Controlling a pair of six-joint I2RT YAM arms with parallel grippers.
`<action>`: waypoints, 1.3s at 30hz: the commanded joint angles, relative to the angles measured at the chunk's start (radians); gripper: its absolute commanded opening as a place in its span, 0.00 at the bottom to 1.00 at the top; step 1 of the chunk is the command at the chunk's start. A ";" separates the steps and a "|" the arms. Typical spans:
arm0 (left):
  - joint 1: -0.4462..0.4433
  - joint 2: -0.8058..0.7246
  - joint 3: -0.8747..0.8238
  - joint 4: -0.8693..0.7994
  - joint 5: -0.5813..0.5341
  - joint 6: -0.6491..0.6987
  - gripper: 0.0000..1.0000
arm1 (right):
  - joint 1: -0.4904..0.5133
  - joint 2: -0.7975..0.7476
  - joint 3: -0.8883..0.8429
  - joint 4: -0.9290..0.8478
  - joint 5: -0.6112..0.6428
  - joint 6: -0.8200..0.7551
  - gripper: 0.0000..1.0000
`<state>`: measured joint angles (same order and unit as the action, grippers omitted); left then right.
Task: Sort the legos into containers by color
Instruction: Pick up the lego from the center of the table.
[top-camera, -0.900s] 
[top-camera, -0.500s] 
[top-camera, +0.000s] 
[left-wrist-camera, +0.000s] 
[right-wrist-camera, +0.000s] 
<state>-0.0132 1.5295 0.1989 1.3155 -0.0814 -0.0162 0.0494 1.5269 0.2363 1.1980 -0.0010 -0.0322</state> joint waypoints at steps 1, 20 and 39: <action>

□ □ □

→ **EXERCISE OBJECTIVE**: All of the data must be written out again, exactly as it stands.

→ **EXERCISE RESPONSE**:
Controlling a pair of six-joint I2RT YAM arms with parallel grippers.
`<action>`: waypoints, 1.3s at 30hz: the commanded joint angles, relative to the angles measured at the chunk's start (radians); gripper: its absolute commanded opening as a place in its span, 0.00 at the bottom to 1.00 at the top; step 1 of the chunk is the command at the chunk's start. A ";" separates the steps and a "|" the arms. Typical spans:
arm0 (left):
  - joint 1: -0.4462..0.4433
  - joint 2: -0.8058..0.7246
  - joint 3: -0.8747..0.8238
  - joint 4: -0.8693..0.7994
  - joint 5: -0.5813..0.5341
  - joint 6: -0.6491..0.6987
  - gripper: 0.0000..1.0000
arm1 (right):
  - joint 1: -0.4904..0.5133
  - joint 2: -0.7975..0.7476
  - joint 3: -0.8883..0.8429
  - joint 4: -0.9290..0.8478
  - joint 5: -0.6112..0.6428
  - joint 6: -0.8200..0.7551
  - gripper: 0.0000..1.0000
`<state>`: measured joint angles (same order and unit as the action, grippers omitted); left then right.
Task: Sort the legos into containers by color
Instruction: Pick up the lego from the center of the table.
[top-camera, -0.900s] 
[top-camera, -0.500s] 
[top-camera, +0.000s] 
[left-wrist-camera, +0.000s] 
[right-wrist-camera, +0.000s] 
<state>-0.0132 1.5295 0.1989 1.3155 -0.0814 -0.0162 0.0494 1.5269 0.2363 1.1980 -0.0010 -0.0322</state> joint waypoints at steps 1, 20 and 39: <action>

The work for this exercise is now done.